Quantified Task Misalignment to Inform PEFT: An Exploration of Domain
Generalization and Catastrophic Forgetting in CLIP
- URL: http://arxiv.org/abs/2402.09613v1
- Date: Wed, 14 Feb 2024 23:01:03 GMT
- Title: Quantified Task Misalignment to Inform PEFT: An Exploration of Domain
Generalization and Catastrophic Forgetting in CLIP
- Authors: Laura Niss, Kevin Vogt-Lowell, Theodoros Tsiligkaridis
- Abstract summary: We analyze the relation between task difficulty in the CLIP model and the performance of several simple parameter-efficient fine-tuning methods.
A method that trains only a subset of attention weights, which we call A-CLIP, yields a balance between domain generalization and catastrophic forgetting.

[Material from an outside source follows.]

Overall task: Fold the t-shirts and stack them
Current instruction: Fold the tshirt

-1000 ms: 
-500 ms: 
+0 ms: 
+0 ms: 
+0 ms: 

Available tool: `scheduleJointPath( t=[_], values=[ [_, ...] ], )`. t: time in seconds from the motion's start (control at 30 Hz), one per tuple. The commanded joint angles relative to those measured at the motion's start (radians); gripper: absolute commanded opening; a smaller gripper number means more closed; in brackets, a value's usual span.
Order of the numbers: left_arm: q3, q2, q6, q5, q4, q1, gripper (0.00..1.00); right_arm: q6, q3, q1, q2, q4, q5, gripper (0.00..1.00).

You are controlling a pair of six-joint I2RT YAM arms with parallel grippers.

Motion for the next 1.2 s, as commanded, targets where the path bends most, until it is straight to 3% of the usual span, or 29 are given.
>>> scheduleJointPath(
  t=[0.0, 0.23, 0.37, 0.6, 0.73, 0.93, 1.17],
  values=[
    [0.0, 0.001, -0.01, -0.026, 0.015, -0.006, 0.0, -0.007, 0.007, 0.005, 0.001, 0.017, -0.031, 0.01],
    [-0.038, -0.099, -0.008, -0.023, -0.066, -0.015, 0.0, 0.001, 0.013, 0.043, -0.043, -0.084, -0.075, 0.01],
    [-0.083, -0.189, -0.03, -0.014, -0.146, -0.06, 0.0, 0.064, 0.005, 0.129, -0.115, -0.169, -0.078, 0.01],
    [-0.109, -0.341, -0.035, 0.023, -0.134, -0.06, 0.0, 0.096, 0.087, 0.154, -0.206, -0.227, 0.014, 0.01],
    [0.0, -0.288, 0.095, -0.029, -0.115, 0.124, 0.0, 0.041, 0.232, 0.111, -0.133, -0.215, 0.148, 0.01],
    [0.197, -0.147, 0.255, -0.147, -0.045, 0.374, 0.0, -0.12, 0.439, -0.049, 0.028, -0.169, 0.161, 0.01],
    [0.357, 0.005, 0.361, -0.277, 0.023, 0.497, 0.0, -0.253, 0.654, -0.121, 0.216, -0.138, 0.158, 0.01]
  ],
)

- Score: 7.550566004119157
- License: http://creativecommons.org/licenses/by-nc-sa/4.0/
- Abstract: Foundations models are presented as generalists that often perform well over
a myriad of tasks. Fine-tuning these models, even on limited data, provides an
additional boost in task-specific performance but often at the cost of their
wider generalization, an effect termed catastrophic forgetting. In this paper,
we analyze the relation between task difficulty in the CLIP model and the
performance of several simple parameter-efficient fine-tuning methods through
the lens of domain generalization and catastrophic forgetting. We provide
evidence that the silhouette score of the zero-shot image and text embeddings
is a better measure of task difficulty than the average cosine similarity of
correct image/label embeddings, and discuss observable relationships between
task difficulty, fine-tuning method, domain generalization, and catastrophic
forgetting. Additionally, the averaged results across tasks and performance
measures demonstrate that a simplified method that trains only a subset of
attention weights, which we call A-CLIP, yields a balance between domain
generalization and catastrophic forgetting.